Geometric lower bounds for the steady-state occupancy of processing networks with limited connectivity
Diego Goldsztajn, Andres Ferragut
TL;DR
This work analyzes load balancing in processing networks constrained by a bipartite compatibility graph between dispatchers and servers. It introduces two connectivity-based flexibility metrics, $\alpha_G$ and $\beta_G$, and proves geometric lower bounds on the steady-state occupancy via these metrics, establishing that large-scale performance cannot match Power-of-$d$ or JSQ unless the metrics diverge. The authors develop monotone network transformations to establish stochastic dominance and present two main lower bounds that depend on $\alpha_G$ (and $\theta_G$) and $\beta_G$, respectively. The results characterize fundamental limitations of locality-constrained load balancing and guide design principles for scalable systems where data locality and geographic constraints are pivotal.
Abstract
We consider processing networks where multiple dispatchers are connected to single-server queues by a bipartite compatibility graph, modeling constraints that are common in data centers and cloud networks due to geographic reasons or data locality issues.
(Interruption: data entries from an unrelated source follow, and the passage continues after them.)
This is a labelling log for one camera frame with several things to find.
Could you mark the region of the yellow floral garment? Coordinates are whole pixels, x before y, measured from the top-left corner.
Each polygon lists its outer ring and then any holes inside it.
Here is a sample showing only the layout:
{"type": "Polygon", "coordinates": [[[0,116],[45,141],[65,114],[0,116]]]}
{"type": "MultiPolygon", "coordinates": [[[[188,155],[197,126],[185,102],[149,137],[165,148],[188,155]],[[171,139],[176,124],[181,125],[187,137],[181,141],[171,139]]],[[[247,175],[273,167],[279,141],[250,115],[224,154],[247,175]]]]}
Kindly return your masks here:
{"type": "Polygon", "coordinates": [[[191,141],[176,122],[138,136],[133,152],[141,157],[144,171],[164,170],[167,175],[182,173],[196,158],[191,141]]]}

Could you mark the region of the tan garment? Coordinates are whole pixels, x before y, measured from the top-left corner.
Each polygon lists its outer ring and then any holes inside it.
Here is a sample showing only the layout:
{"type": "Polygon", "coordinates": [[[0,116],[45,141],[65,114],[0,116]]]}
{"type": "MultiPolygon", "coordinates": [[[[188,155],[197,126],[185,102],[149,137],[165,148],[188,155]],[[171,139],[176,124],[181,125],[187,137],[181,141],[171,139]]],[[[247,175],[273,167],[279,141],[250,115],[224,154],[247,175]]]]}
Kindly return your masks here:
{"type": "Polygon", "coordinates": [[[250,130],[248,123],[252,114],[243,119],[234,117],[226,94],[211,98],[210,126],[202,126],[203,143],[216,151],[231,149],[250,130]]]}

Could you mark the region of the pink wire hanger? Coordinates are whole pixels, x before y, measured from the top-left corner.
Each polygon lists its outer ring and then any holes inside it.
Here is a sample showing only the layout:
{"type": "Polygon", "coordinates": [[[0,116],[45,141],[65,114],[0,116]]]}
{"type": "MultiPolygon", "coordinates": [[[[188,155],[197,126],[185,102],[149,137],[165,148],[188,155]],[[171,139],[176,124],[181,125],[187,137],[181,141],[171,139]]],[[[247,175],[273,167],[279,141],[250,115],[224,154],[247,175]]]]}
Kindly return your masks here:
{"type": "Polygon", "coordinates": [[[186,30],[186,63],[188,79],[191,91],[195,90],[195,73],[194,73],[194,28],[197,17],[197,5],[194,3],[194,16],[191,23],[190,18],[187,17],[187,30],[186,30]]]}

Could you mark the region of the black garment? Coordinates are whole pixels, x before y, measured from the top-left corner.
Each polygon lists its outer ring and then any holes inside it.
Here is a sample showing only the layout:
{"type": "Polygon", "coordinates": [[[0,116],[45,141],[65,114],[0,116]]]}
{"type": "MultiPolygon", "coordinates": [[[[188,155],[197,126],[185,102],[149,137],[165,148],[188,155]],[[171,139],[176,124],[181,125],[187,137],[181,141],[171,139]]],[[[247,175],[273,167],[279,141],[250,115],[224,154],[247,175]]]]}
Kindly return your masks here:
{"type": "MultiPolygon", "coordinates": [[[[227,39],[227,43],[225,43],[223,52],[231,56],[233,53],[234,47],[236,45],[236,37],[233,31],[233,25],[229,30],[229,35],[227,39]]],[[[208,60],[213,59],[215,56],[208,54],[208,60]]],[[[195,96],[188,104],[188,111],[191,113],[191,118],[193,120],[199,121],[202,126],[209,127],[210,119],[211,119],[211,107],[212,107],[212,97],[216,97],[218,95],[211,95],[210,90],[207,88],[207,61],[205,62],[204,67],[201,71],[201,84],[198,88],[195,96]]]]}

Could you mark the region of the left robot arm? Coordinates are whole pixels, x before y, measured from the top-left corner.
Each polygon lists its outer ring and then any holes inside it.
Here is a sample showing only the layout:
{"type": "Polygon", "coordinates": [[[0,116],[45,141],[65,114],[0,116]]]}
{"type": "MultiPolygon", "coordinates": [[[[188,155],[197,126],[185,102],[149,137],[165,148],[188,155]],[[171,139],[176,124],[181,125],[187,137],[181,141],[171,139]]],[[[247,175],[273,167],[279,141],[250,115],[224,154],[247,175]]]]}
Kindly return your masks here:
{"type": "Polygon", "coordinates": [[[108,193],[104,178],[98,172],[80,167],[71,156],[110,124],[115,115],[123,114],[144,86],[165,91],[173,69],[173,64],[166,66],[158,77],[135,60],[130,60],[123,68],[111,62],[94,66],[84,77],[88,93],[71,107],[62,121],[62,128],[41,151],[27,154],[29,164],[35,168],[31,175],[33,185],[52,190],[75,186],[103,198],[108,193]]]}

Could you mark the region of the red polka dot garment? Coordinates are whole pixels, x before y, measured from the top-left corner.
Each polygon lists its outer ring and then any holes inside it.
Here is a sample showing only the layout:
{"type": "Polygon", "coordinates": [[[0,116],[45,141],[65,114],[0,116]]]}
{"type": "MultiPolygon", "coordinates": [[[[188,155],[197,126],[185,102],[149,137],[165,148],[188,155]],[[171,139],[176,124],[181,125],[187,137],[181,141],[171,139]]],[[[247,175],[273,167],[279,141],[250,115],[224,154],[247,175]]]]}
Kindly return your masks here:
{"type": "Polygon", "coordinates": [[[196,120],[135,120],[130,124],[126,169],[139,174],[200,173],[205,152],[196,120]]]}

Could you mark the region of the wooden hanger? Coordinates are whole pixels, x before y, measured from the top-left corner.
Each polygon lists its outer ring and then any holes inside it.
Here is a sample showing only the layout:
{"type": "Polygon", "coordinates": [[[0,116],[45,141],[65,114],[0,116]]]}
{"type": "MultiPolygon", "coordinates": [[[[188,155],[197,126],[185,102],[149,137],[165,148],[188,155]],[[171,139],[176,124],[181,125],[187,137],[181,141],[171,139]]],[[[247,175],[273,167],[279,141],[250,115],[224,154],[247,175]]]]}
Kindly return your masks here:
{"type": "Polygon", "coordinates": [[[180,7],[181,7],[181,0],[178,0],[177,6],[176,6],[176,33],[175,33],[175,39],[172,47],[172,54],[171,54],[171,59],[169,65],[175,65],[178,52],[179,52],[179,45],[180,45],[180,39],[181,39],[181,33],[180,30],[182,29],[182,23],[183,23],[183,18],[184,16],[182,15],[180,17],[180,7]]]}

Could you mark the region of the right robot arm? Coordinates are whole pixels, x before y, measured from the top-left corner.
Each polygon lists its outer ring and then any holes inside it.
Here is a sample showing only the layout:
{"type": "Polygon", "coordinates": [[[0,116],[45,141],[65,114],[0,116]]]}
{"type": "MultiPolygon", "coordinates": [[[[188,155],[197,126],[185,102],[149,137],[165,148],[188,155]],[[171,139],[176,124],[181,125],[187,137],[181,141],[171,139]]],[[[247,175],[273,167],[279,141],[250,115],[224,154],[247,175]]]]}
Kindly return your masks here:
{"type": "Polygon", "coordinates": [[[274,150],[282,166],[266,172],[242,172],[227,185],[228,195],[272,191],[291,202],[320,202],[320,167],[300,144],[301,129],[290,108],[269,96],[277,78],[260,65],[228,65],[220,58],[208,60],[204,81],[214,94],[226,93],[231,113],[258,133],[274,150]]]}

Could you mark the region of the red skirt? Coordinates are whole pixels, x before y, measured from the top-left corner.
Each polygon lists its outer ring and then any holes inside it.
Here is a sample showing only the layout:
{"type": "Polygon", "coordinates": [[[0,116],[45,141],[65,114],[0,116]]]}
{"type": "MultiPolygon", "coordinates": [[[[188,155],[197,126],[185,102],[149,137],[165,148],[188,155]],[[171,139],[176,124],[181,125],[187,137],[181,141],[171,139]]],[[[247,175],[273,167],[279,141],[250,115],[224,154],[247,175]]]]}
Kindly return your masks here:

We prove lower bounds for the steady-state occupancy, i.e., the complementary cumulative distribution function of the empirical queue length distribution. The lower bounds are geometric with ratios given by two flexibility metrics: the average degree of the dispatchers and a novel metric that averages the minimum degree over the compatible dispatchers across the servers. Using these lower bounds, we establish that the asymptotic performance of a growing processing network cannot match that of the classic Power-of-$d$ or JSQ policies unless the flexibility metrics approach infinity in the large-scale limit.